-- PROMPT --
Exact copy, no pictures: output each line below as it stands.

=== Begin Enclosure ===

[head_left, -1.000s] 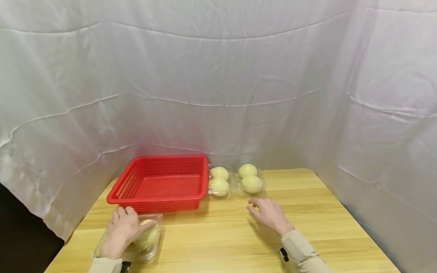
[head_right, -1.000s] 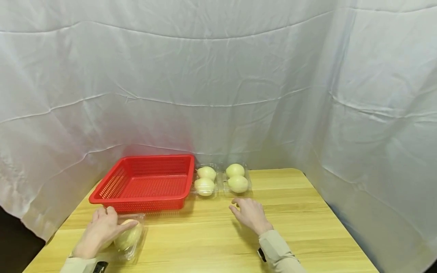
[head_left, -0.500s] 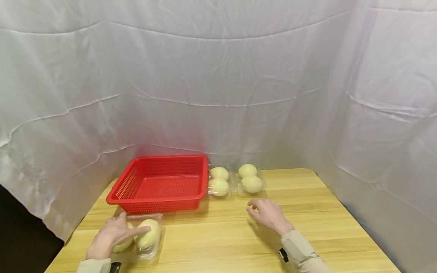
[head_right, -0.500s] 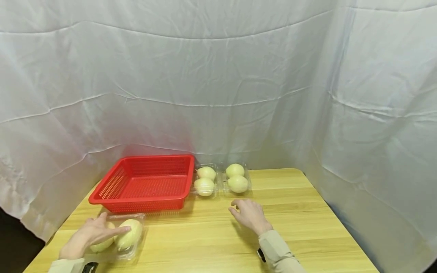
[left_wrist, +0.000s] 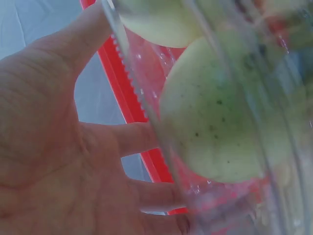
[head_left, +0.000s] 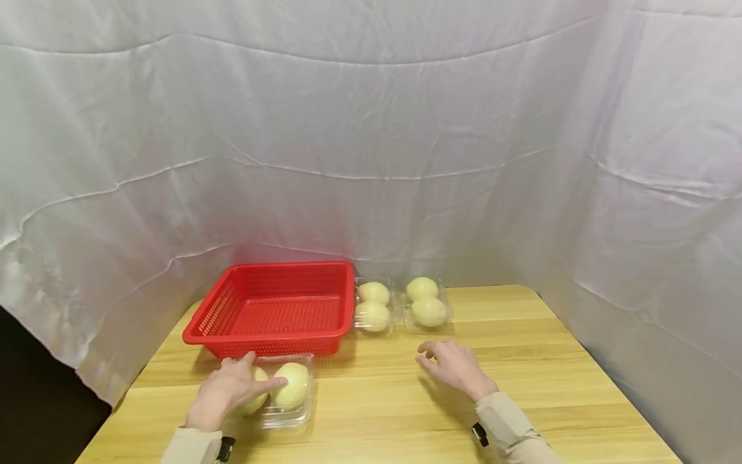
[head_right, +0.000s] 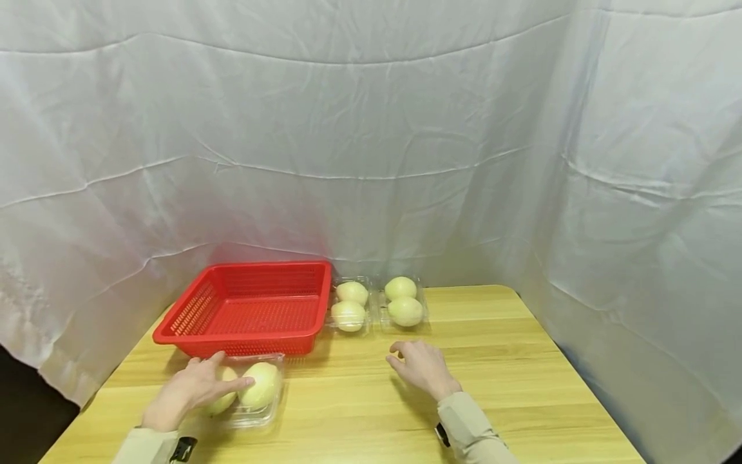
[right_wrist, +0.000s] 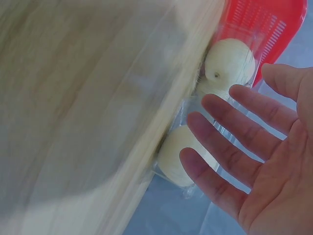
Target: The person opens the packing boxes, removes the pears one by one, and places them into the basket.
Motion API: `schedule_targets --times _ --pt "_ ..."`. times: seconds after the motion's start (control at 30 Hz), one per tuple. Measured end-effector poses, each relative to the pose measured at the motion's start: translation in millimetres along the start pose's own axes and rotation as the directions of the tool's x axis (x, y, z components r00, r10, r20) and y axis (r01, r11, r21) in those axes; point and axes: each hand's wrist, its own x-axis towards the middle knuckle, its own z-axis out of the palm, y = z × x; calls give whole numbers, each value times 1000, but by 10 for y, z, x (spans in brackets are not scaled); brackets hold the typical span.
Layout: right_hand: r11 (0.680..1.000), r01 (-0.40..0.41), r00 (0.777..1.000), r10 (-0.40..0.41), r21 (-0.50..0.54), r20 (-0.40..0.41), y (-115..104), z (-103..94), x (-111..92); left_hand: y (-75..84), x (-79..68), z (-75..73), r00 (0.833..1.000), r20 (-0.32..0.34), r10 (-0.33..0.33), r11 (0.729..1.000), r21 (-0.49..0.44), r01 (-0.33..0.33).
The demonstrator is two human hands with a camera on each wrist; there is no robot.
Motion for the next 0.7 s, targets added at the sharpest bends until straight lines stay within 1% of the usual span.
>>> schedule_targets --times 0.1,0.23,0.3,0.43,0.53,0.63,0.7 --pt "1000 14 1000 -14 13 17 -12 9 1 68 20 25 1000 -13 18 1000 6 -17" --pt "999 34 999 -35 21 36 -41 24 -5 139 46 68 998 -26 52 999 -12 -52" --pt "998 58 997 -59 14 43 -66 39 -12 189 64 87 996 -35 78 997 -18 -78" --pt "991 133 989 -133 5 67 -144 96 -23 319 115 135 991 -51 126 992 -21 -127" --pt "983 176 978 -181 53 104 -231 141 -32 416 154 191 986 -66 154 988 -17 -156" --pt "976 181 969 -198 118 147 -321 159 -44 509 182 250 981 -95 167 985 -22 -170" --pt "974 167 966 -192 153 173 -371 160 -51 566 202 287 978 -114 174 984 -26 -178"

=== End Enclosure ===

-- THE ANSWER --
[head_left, -1.000s] 
[head_right, -1.000s] 
[head_left, -0.500s] 
[head_right, -0.500s] 
[left_wrist, +0.000s] 
[head_left, +0.000s] 
[head_right, +0.000s] 
[right_wrist, +0.000s] 
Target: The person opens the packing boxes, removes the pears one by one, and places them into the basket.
Motion API: `schedule_targets --times _ --pt "_ ..."`. times: seconds after the motion's start (control at 30 Hz), one per tuple. Measured end-effector poses, each relative to the pose measured at the motion's start: translation in millimetres along the start pose's own axes and rotation as the directions of the tool's x axis (x, y, z components r00, r10, r20) and y axis (r01, r11, r21) in those axes; point and axes: each hand's wrist, its own x-axis towards the middle knuckle, its own z-axis out of the palm, y = z × x; calls give whole numbers, each value times 1000, but by 10 for y, z, x (spans in brackets are not scaled); brackets hold the typical span.
Layout: right_hand: r11 (0.680..1.000), r01 (-0.40..0.41), r00 (0.777..1.000), r10 (-0.40..0.41), r21 (-0.50..0.54), r20 (-0.40..0.41), y (-115..104), z (-103..94), x (-111..92); left_hand: y (-75..84), x (-79..68), z (-75..73), r00 (0.833..1.000), r20 (-0.32..0.34), r10 (-0.33..0.33), r11 (0.729..1.000), r21 (-0.49..0.44), r01 (-0.33..0.33).
The demonstrator is two human hands with a camera on each wrist; there is no robot.
Motion for the next 0.7 s, targets added at the sharpest bends until straight lines stay within 1% of the usual span.
>>> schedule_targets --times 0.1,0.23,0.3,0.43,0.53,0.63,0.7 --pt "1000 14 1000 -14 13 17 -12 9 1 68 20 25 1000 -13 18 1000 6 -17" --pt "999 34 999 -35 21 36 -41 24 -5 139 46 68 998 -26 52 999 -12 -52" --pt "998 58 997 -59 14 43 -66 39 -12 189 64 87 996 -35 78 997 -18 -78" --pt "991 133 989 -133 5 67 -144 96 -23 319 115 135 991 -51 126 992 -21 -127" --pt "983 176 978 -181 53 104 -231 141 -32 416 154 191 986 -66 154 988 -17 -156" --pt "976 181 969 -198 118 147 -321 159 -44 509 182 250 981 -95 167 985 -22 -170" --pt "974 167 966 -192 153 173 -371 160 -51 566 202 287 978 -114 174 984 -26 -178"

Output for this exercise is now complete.